Mandel Karlsson, also known as 91:an Karlsson or simply 91:an, is a Swedish comic book character and the main protagonist in the comic strip series 91:an (Eng: № 91). He was created in 1932 by Rudolf Petersson. The series is now published in its own bi-weekly comic book, 91:an, and also as a single strip in the popular weekly women's magazine Året Runt.

Mandel's personality
Mandel Karlsson is based on two people Rudolf Petersson met during his national service at I 16. During his service, he met a blond and ill-tempered Smålandian who turned soft by accordion music and a friendly, short haired person. Some of the attributes were switched and the result was 91:an and 87:an Axelsson. Mandel Karlsson has always been a likeable and sympathetic character: willing to get up to all sorts of youthful mischief, but has a kind soul at heart. During the first three decades, Mandel was very fond of fighting, but a less aggressive, gentler character was developed during the highly successful period of Nils Egerbrandt's work, starting in the 1960s.

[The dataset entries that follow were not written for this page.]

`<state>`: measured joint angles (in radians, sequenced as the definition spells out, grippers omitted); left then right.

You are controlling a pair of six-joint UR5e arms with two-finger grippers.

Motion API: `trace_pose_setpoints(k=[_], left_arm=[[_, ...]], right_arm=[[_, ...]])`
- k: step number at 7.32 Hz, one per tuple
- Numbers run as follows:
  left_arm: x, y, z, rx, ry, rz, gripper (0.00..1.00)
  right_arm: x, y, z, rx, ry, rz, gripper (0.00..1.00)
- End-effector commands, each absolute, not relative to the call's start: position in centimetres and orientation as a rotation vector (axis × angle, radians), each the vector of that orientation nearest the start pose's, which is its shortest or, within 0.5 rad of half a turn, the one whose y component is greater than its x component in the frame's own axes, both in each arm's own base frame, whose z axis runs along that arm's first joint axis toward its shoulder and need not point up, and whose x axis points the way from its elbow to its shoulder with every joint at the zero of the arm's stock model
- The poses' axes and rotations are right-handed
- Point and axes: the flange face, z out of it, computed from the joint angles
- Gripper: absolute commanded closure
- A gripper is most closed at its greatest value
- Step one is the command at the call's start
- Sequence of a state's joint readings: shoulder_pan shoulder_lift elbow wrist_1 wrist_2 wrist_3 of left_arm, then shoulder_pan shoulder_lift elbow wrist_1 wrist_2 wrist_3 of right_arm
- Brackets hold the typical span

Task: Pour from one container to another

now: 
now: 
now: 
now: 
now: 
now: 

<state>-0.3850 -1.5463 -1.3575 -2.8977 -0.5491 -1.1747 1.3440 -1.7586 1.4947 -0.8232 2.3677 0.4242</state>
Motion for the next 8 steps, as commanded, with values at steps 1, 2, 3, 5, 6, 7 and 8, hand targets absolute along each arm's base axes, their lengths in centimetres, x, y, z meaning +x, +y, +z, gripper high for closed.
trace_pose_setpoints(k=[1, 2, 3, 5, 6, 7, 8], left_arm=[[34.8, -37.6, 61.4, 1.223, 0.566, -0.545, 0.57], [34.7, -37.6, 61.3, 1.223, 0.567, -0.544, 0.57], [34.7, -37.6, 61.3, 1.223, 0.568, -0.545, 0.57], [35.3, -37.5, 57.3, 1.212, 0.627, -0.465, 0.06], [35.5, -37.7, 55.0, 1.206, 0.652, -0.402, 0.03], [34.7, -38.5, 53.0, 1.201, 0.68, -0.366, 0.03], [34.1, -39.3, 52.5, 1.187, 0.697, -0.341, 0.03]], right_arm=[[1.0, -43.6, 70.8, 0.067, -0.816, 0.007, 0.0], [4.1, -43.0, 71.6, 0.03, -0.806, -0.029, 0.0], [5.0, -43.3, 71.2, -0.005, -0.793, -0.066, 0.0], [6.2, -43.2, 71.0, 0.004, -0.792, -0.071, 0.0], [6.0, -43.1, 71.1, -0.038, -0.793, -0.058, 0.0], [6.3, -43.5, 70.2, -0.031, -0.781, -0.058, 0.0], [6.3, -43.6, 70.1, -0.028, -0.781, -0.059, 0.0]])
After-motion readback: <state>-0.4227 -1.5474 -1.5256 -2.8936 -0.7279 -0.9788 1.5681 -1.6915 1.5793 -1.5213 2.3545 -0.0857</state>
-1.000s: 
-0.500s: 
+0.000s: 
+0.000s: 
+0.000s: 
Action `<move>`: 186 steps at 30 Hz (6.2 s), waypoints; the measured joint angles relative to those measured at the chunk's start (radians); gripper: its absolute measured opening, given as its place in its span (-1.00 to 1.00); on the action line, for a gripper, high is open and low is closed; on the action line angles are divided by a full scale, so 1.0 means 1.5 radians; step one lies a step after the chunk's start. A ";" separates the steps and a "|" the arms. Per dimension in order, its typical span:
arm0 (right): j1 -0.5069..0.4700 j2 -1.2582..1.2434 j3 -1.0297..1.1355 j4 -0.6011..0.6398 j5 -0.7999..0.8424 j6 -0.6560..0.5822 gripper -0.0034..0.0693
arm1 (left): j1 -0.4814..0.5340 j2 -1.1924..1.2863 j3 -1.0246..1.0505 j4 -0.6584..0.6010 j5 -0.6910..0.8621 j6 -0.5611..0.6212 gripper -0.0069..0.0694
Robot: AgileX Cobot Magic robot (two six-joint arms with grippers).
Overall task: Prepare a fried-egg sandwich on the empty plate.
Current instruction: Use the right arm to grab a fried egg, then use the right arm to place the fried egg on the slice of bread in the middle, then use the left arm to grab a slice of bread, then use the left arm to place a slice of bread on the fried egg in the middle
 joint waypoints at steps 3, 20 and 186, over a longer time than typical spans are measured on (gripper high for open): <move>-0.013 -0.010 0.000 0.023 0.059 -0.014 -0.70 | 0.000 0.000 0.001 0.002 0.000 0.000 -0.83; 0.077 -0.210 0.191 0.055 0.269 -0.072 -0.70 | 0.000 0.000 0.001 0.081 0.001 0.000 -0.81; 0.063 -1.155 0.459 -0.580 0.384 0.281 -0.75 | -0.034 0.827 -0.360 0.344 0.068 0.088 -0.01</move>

Mandel Karlsson is a young man, aged perhaps 20 or 21, doing conscribed military service in the Swedish Army, based at the fictional Klackamo Regiment. His number is "91", thus he is widely known in Sweden as "91:an Karlsson", although in the comic strip itself he is almost always referred to as Mandel (Eng: Almond, an extremely unusual first name), or simply 91:an.

Mandel is the son of Mandolina and Johan Karlsson. Coming from a working-class rural background, he often uses non-standard dialect expressions and vocabulary and possesses a connection to animals. He is a well-known accordionist. Previously, he was also a frequent smoker.

He is very keen on his girlfriend Elvira Olsson. Although they have regular fall-outs, but he is far from "forward" sexually. Elvira often has to take the initiative in romantic matters. He has been known to express a lively interest in other young ladies who meet his acquaintance, although less so than some of his fellow conscripts at the Klackamo Regiment. His sidekick, Lars Fjodor Axelsson, is a brasher, naughtier character, and has frequently tried to rival Mandel for the attentions of Elvira.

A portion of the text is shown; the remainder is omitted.